Nos hemos quedado yertos de frío después de una semana de lluvia, nieve y viento. En los Estados Unidos el vendaval se llama Donald Trump, el nuevo presidente, que cuando da rienda suelta a su verborrea es capaz de desatar tempestades en todo el mundo. Por cierto que la humanidad lleva poco tiempo en el planeta Tierra, comparado con su antigüedad; tenemos todavía muchos años por delante, antes de que la fecha de caducidad que tienen todas las especies vivas dé al traste con el hombre que llaman sapiens, que a veces se muestra de lo más insensato y hasta estúpido. Debe de ser que todavía somos muy primarios, que no hemos conseguido refrenar nuestros instintos, nuestra agresividad por un quítame allá esas pajas, que de vez en cuando nos amenaza con la autodestrucción.

Bienvenida sea la nieve en un mundo sobrecalentado, si ha de servir para enfriar los ánimos, para poner un manto de blanco idílico sobre los pesebres y los campos de batalla, las ciudades destruidas, las tristes embarcaciones de los náufragos del Mediterráneo, pero un manto que no hiele los campamentos de refugiados, pobres desertores de la muerte. Tempestad sobre el mundo, espadas en alto, populismos que no entienden de tolerancia, que no saben que perjudicando al prójimo al final acaba uno perjudicándose a sí mismo, porque en estas guerras que se preconizan, estas tempestades, no habrá vencedores ni vencidos, nunca los hay, todos perdemos en todas las batallas de la incomprensión, de la impotencia, de la rabia.

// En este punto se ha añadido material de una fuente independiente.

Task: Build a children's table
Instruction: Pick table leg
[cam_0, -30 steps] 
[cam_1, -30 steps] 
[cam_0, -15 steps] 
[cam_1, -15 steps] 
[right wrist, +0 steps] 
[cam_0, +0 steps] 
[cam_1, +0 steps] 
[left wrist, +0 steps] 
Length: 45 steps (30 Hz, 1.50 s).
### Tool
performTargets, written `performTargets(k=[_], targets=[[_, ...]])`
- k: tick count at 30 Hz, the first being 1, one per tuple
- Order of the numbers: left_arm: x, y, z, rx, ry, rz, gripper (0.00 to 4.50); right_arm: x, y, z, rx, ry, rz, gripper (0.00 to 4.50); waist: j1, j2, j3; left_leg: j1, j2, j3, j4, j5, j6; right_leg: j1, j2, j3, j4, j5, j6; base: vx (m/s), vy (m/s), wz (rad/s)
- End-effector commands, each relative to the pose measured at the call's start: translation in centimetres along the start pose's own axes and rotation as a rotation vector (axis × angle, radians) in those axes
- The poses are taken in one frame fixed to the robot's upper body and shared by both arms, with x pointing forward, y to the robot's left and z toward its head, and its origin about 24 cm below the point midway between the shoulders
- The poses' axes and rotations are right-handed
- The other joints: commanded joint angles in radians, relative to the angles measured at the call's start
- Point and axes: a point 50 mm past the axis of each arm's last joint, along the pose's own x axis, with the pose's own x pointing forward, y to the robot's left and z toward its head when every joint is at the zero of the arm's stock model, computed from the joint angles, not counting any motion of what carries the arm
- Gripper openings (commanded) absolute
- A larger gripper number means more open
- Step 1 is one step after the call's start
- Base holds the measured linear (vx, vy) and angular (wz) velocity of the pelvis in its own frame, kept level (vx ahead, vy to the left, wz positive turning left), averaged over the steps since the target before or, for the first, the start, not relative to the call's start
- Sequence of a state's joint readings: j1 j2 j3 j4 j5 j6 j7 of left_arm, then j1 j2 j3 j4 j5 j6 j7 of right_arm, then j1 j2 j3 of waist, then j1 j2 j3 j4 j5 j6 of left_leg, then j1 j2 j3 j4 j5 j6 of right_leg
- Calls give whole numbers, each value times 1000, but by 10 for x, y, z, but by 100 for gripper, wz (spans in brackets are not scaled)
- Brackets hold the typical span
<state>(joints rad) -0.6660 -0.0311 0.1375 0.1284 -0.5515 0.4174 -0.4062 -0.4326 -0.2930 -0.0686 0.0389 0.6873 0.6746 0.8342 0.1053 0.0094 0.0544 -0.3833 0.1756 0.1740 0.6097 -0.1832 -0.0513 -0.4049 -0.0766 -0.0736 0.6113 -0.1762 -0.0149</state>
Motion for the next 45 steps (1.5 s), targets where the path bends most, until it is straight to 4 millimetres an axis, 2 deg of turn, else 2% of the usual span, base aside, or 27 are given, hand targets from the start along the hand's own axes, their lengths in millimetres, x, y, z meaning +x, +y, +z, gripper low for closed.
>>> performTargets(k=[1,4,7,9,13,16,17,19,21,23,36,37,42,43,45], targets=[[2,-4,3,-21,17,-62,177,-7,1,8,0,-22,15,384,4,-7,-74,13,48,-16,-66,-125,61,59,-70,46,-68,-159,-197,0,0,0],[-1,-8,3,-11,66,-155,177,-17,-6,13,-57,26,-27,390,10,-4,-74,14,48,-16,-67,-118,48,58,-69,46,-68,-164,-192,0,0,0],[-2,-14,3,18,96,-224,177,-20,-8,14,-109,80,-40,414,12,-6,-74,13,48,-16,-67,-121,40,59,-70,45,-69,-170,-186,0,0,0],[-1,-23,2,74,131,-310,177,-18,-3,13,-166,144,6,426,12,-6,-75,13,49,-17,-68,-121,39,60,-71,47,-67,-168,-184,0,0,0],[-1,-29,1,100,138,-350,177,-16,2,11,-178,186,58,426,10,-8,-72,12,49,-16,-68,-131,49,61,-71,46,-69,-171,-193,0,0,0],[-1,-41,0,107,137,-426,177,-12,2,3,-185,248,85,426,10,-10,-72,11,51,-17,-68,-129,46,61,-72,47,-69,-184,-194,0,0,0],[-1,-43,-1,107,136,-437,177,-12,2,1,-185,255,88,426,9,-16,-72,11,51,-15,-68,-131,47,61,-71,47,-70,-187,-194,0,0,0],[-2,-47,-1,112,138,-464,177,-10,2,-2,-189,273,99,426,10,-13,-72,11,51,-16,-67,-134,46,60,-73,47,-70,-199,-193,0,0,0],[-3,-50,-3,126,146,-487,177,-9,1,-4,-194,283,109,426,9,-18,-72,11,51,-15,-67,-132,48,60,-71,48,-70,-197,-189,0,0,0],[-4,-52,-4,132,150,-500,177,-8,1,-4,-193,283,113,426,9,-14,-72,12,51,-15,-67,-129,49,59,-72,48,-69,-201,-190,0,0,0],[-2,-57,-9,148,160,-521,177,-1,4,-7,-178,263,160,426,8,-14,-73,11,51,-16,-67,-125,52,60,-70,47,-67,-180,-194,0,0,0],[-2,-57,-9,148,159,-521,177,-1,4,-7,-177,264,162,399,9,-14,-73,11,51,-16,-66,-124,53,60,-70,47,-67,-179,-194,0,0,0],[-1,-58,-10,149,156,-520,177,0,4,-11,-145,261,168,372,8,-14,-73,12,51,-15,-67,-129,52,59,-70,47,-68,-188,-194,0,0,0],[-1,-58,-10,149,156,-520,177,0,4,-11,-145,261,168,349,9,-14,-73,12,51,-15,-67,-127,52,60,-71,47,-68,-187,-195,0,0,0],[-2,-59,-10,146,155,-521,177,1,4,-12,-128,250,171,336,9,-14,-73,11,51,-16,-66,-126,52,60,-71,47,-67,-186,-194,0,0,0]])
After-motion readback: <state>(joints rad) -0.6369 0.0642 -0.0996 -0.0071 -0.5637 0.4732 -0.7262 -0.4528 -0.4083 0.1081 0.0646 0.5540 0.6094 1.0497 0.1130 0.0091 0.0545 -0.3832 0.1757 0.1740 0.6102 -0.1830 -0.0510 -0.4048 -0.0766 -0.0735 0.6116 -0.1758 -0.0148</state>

No hace mucho aterricé –aterrizó el avión— en el aeropuerto de Moscú a 31 grados centígrados bajo cero. Las piernas se me helaron con tan sólo esperar el autobús. Las azafatas llevaban en la solapa el escudo de la hoz y el martillo, pero eran hermosas y deferentes, como las de todo el mundo. Y las instalaciones del aeropuerto eran modernas, confortables, muy occidentales. Los jóvenes que despachaban en las cafeterías hablaban inglés a la perfección, el wifi era gratis, las máquinas de recargar móviles eran ultramodernas.

No creo que nadie se acordara allí de la revolución, de la tirantez que nos asusta como las nevadas sobre el corazón de Europa, de China, de Rusia, de Gran Bretaña, de Francia, de España, de Cataluña, de las Baleares. Sí, sí… incluso ha nevado sobre el corazón de las Baleares. Esperemos que cuando se funda la nieve nos deje un mundo de paz, de aguas cristalinas en las que las semillas de la prosperidad vuelvan a brotar irrefrenables.